Berkisah tentang seorang remaja yang biasa dipanggil Kulin dengan segala problematika kehidupannya yang absurd. Keabsurdan hidup Kulin dimulai dengan nama-nama anggota keluarganya. Kulin yang bernama asli Witing Tresno Jalaran Soko Kulino, merupakan remaja 17 tahun yang sedang mengalami krisis percaya diri karena ketampanannya. Bapaknya bernama Archewe Johnson dan biasa dipanggil Pak Archewe yang kalau disambung dan dipenggal di bagian tertentu jadi terdengar pakar cewe(k), sesuai dengan kharismanya yang selalu membuat para cewek klepek-klepek. Kemudian, ada Bu Suk sebagai ibunya yang bernama lengkap Jer Basuki Mawa Bea, satu-satunya wanita yang bisa menaklukkan Archewe karena kecuekannya. Ada satu lagi anggota keluarga Kulin yang menurut saya namanya paling 'normal' meski kemudian panggilannya agak gimana gitu... ialah Okisena Helvin sebagai saudara satu-satunya Kulin yang biasa dipanggil Mas Okis, kakak yang di webtoon merupakan adik Kulin ini juga memiliki ketampanan hakiki, namun berbeda dengan Kulin, ia sangat fasih 'memanfaatkan' ketampanannya untuk mendapatkan cewek-cewek.
Punya wajah tampan atau cantik bisa dikatakan sebagai salah satu impian setiap remaja, agar bisa mendapat perhatian lebih dari orang-orang di sekelilingnya. Nah, Kulin yang tampannya keterlaluan ini justru risih dengan 'kelebihan' yang dimilikinya tersebut.
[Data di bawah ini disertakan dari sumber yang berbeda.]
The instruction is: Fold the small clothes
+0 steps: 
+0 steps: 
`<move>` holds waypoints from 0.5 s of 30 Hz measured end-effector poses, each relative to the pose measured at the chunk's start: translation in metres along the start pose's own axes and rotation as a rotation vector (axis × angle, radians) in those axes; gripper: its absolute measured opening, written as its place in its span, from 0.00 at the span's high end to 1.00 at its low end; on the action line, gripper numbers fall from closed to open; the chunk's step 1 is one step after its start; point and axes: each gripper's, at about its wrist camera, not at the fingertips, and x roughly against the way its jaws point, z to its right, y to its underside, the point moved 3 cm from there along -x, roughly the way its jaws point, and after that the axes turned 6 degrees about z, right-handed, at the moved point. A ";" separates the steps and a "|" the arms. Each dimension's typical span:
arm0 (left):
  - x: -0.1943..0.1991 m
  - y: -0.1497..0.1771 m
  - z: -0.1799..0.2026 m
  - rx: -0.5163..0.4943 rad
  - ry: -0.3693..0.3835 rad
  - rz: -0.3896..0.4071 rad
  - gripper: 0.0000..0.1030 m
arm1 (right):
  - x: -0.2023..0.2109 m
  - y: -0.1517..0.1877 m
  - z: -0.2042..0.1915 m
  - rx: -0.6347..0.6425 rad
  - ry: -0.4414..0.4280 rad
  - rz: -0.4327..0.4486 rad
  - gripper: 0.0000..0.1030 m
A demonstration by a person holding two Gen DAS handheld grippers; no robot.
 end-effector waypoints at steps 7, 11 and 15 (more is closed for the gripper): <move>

Bukan tanpa alasan Kulin bisa mendapatkan ketampanan yang dikisahkan mampu membuat para lawan jenis--entah tua atau muda--mimisan saat memandangnya. Kulin memang dilahirkan dari keluarga tampan. Iya, selain bapaknya yang tampan, ibunya pun memiliki wajah tampan. Bahkan di webtoon, Bu Suk benar-benar digambarkan berwajah lelaki tampan tetapi berambut panjang. Pas banget diperankan oleh Iis Dahlia, yang dalam beberapa adegan, kumis tipisnya membuat gagal fokus. Bu Suk dulunya cantik, menjadi tampan karena ia menggunakan formalin sebagai sabun cuci mukanya. Hahahahaha... absurd banget, kan? Adegan itu tak akan dijumpai dalam film, karena hanya ada di webtoon.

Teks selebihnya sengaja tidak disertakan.